The latest increase in coronavirus in Wales is ‘sobering’ says First Minister
THE FIRST MINISTER, Mark Drakeford has criticised the lack of communication with the UK government as he gave a briefing on what he described as the “sobering” increase in coronavirus cases and hospitalisation in Wales.
The infection rate in Wales has risen to 23.6 infections for every 100k people as cases have spiked in areas including Merthyr, Rhondda Cynon Taf, Caerphilly and Newport.
Hospitalisations remain low but are rising, with five people currently in intensive care with Covid-19 and and 53 Covid patients on all hospital wards, according to the latest data from Public Health Wales from Sunday, September 13.
Mr Drakeford said that the number of people in hospital with coronavirus had risen to 41 with four people in intensive care.
He also said that the R number in Wales was almost certainly now above one – meaning the virus is spreading exponentially again. The latest estimate, he said, was between 0.7 and 1.2.
Mr Drakeford said: “In this most difficult week, there has been no meeting offered to First Ministers of any sort. Since the 28 May, there has been just one brief telephone call from the Prime Minister.
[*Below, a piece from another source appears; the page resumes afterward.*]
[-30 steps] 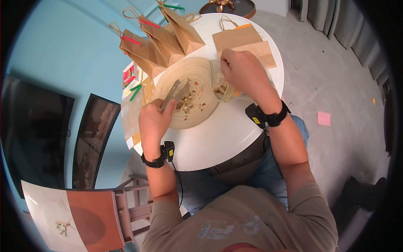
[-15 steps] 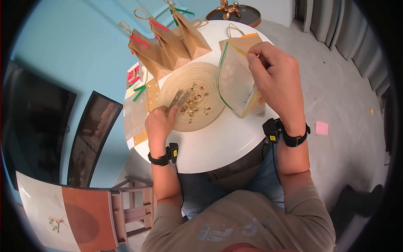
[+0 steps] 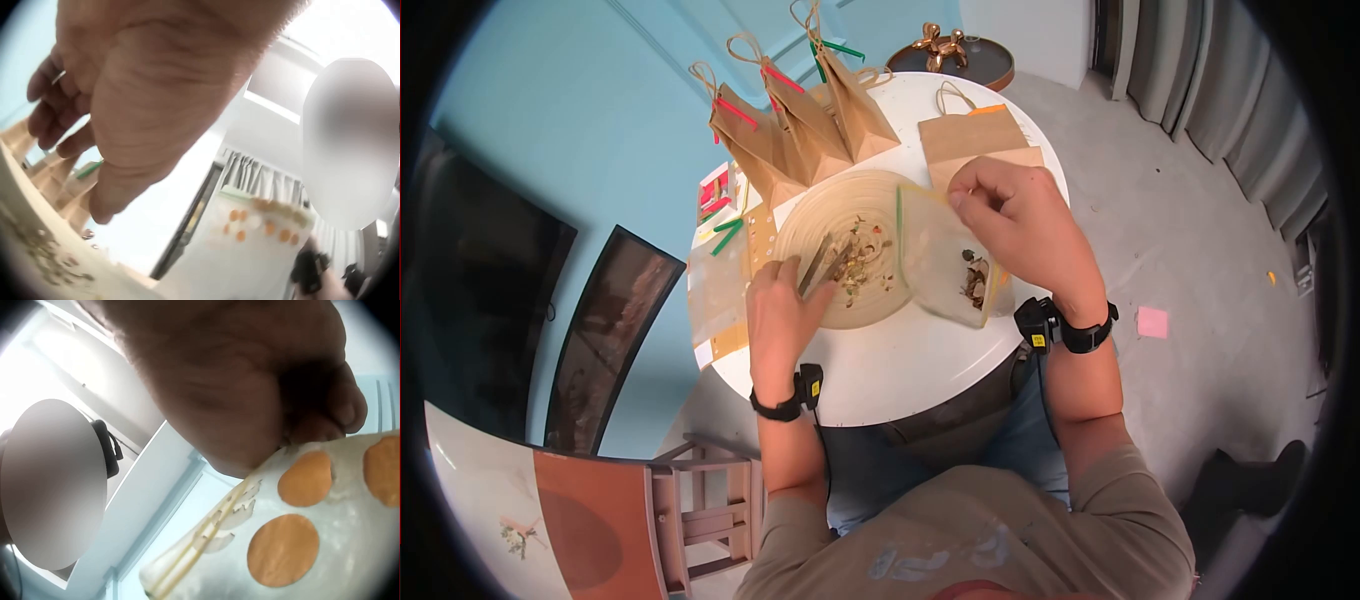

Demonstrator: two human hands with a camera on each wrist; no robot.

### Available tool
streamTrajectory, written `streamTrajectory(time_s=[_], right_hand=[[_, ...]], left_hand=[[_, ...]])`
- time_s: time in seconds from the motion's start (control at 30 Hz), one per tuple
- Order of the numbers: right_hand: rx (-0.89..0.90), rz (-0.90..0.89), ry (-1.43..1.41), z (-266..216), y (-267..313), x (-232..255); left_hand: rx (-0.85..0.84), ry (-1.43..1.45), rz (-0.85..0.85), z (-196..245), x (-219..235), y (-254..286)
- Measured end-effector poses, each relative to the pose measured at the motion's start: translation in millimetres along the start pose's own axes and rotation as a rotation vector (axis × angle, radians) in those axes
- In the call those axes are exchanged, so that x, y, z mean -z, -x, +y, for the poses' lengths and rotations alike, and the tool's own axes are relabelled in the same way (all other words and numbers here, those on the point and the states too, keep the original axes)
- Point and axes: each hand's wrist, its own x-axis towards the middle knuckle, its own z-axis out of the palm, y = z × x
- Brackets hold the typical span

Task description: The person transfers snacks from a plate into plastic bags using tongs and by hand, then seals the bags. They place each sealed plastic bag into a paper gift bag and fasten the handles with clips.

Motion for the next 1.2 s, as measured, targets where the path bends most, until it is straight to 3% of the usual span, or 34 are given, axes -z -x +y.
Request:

“This is simply unacceptable to anyone who believes that we ought to be facing the coronavirus crisis together.
“We need a regular, reliable, rhythm of engagement: a reliable meeting even once a week would be a start. I make this argument not because we should all do the same things, but because being round the same table allows each of us to make the best decisions for the nations we represent.
“There is a vacancy at the heart of the United Kingdom, and it needs urgently to be filled, so we can talk to each other, share information, pool ideas and demonstrate a determination that the whole of the country can face these challenges together at this most difficult time.”